# building vivs



## lottiebaby (Feb 29, 2008)

hi how much do ya reckon it wud cost to build a 3 stack viv 4x2x2
also a 3 stack 2x2x2


----------



## ratking (Mar 4, 2008)

i just built a 4 stack 3x2x2 that cost roughly £140 and three days work


----------



## lottiebaby (Feb 29, 2008)

that not bad then


----------



## Greenphase (Feb 9, 2008)

To give an idea i built a 3 stack 6x2x2 a little while ago out of MDF and the cost was around £150 including glass and varnish.This took me 2 days to build all the vivs and then a couple of hours each day for 3 days to add the varnish on.

I built a 5x2x2 and a 24"x12"x15" incuding paint varnish and glass from MDF and these cost a little over £80.The vivs were built from 2 8x4 sheets of MDF.If you plan the cuts first you will be suprised how many vivs you can build from an 8'x4' sheet.I built and painted these in a day then took an hour to varnish each day for 3 days.

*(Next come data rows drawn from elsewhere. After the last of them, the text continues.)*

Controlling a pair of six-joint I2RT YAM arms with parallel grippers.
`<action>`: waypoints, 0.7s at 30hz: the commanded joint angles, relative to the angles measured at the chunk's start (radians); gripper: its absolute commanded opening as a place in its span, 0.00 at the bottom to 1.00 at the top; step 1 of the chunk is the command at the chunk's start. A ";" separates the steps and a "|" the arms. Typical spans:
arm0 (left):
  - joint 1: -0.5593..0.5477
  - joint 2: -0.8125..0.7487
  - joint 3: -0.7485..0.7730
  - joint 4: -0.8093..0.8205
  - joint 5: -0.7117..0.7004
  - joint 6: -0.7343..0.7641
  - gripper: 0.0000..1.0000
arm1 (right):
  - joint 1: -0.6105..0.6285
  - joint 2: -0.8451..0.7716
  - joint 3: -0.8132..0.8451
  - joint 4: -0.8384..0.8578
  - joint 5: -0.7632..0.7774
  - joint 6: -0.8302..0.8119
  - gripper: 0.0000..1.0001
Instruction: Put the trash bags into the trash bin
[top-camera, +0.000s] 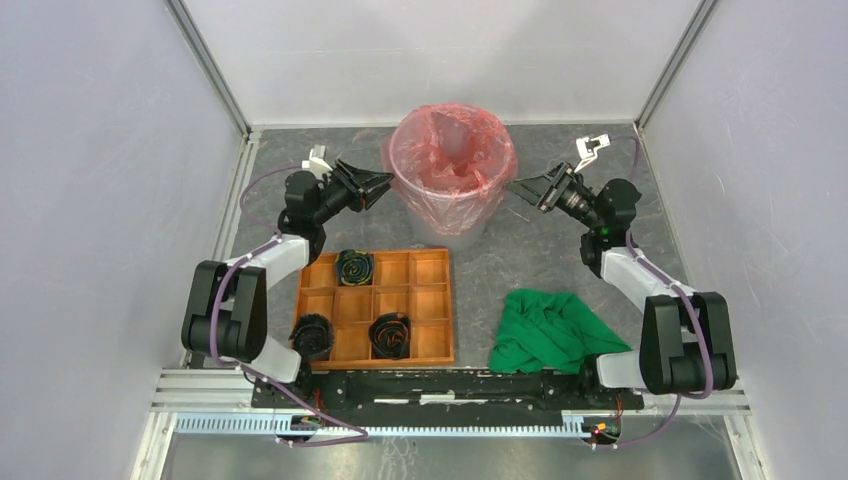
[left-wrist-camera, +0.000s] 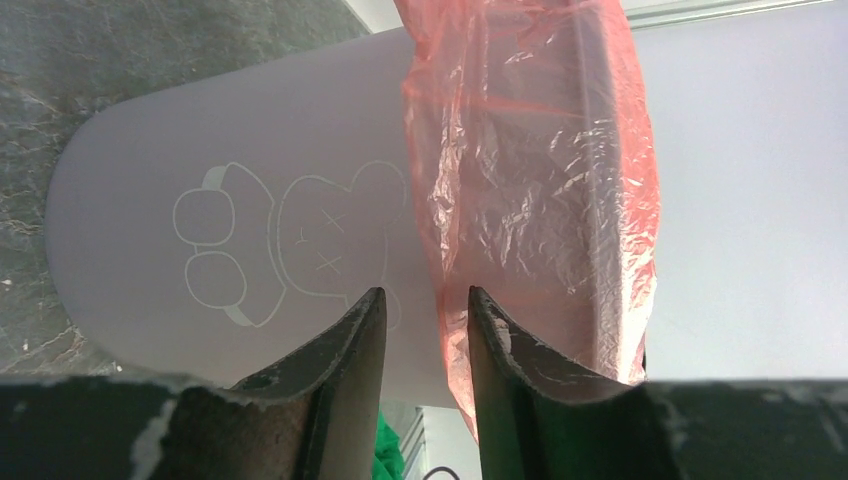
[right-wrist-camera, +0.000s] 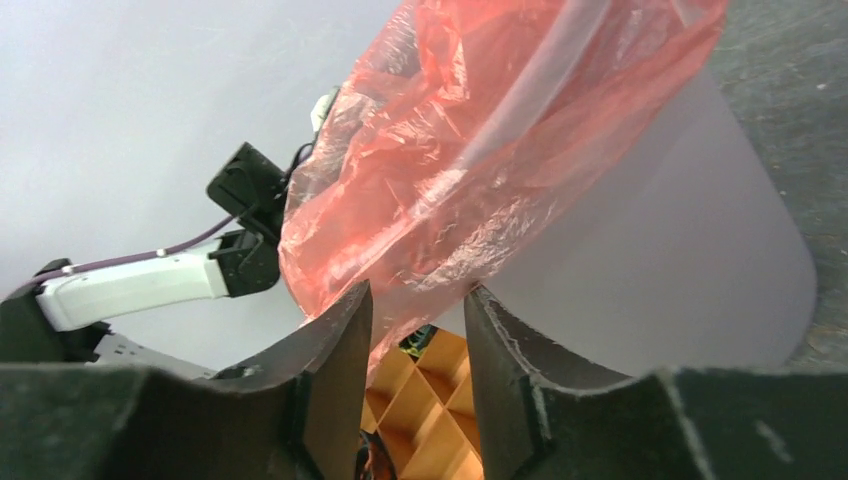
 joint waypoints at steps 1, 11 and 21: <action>-0.005 0.032 -0.004 0.127 0.036 -0.075 0.41 | 0.018 0.029 -0.010 0.200 -0.016 0.057 0.40; -0.018 0.064 -0.003 0.134 0.028 -0.052 0.17 | 0.048 0.110 -0.062 0.273 0.018 0.042 0.00; -0.035 0.070 -0.017 -0.047 -0.059 0.075 0.02 | 0.075 0.101 -0.112 -0.070 0.124 -0.265 0.00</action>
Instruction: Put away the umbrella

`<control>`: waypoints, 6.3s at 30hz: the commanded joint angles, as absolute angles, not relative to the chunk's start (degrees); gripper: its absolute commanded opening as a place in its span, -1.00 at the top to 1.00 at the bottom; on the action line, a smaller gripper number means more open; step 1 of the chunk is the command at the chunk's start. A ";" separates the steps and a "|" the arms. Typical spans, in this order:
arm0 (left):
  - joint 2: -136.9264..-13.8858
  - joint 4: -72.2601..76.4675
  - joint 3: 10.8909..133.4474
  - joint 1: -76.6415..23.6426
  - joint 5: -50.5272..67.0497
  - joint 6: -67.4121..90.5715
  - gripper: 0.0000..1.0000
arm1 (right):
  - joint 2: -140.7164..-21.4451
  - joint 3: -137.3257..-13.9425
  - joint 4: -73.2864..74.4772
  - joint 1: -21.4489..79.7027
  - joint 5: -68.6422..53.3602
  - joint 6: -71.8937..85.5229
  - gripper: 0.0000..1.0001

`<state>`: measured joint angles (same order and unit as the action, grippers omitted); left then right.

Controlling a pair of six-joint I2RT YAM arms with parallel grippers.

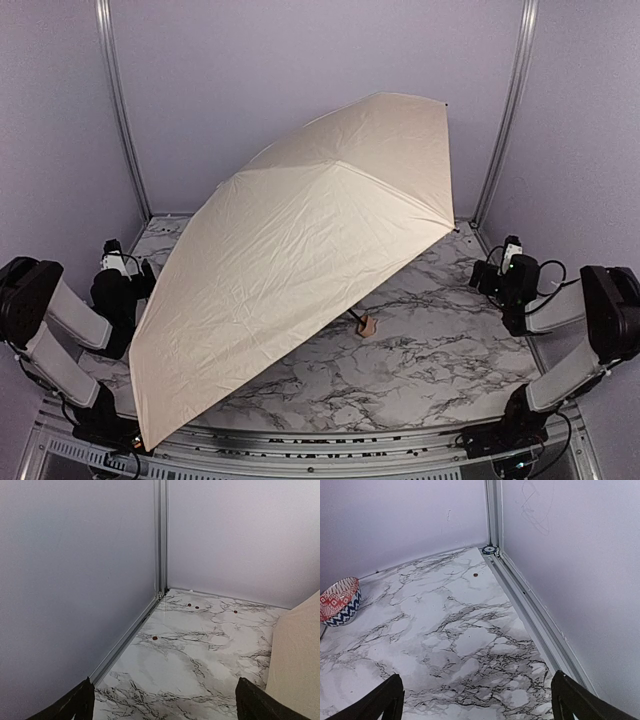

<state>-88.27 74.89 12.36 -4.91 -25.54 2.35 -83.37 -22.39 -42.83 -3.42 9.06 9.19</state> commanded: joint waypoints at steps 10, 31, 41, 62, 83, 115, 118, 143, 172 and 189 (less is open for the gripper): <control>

It all depends on what materials you are using to be honest as to how steep the costs would be.


----------



## lottiebaby (Feb 29, 2008)

wow that is really gud tbh i expected it to be alot more


----------



## amazoncat (Feb 12, 2008)

Sorry to jump in on your thread, Lottie but where are you guys buying your wood? I've had a look at B&Q's website but I don't know if there is anywhere better to try.


----------



## ratking (Mar 4, 2008)

Sheppards DIY
120 Broad Lane
Coventry. CV5 7AF thats were i get mine cut it for you free as well


----------



## amazoncat (Feb 12, 2008)

My father used to sell joinery to the trade so he can probably get hold of wood for me at a good price but getting it cut would be much more difficult and although he probably has the tools it will take a long time to get him to do it for me and I doubt they'll be as good. He claims B&Q and such like will only make one cut per sheet of wood they sell - does anybody know if this is the case?


----------



## shaolinmaster (Apr 28, 2008)

Yeah - I believe that is right. On;y one cut per sheet. They will do more but will charge you per cut! :?


----------



## amazoncat (Feb 12, 2008)

well that doesn't sound too bad if they aren't charging you a fortune for each additional cut - any ideas on a price?


----------



## Meko (Apr 29, 2007)

B&Q will cut as many cuts as you need from 1 piece of wood as long as the cut is possible. they do the first 4 cuts for free and then 50p a cut after that


----------



## shaolinmaster (Apr 28, 2008)

I stand corrected! :|


----------



## Meko (Apr 29, 2007)

nearly forgot... i've never been asked how many cuts so never charged for the additional


----------



## amazoncat (Feb 12, 2008)

Sounds pretty good. I guess the trick is to make a paper plan and take it in with you.


----------



## jonnyboy (Apr 22, 2008)

you can get a bookshelf from argos for 17 quid.... thats roughly 3x2x2

i made mine out of that and it only came to 45 quid for everything, glass and runners


----------



## NT666 & KIZZY (Mar 31, 2008)

so ratking did you got your wood ? what color did you get ? did you go to that place where i told you to go for the runners ?


----------



## jungleboy (Aug 7, 2007)

This cost me about 120 to make


----------



## NT666 & KIZZY (Mar 31, 2008)

jb , how much did it cost u 4 the glass mate , is it normal glass or toughened


----------



## jungleboy (Aug 7, 2007)

NT666 & KIZZY said:


> jb , how much did it cost u 4 the glass mate , is it normal glass or toughened


Got it from my local aquarium/rep shop can't quite remember exactly how much I paid for it TBH but I had 2 pieces last week roughly 15 x 12 with runners for about 11 quid, I think it's toughend.


----------



## NT666 & KIZZY (Mar 31, 2008)

yer thats about right i got 2 24x15 for £19 which was toughened , was only looking round to see if i can get it cheaper , ratking said brownhills glass is cheap but will contact them when i build me another viv in a few weeks time


----------



## jungleboy (Aug 7, 2007)

NT666 & KIZZY said:


> yer thats about right i got 2 24x15 for £19 which was toughened , was only looking round to see if i can get it cheaper , ratking said brownhills glass is cheap but will contact them when i build me another viv in a few weeks time


I don't intend building any more snake vivs at the mo :whistling2:, Too many as it is but the OH wants another mini stack for her geckos:bash:


----------



## Greenphase (Feb 9, 2008)

B&Q do the first 4 cuts per sheet for free then 50p a cut there after


----------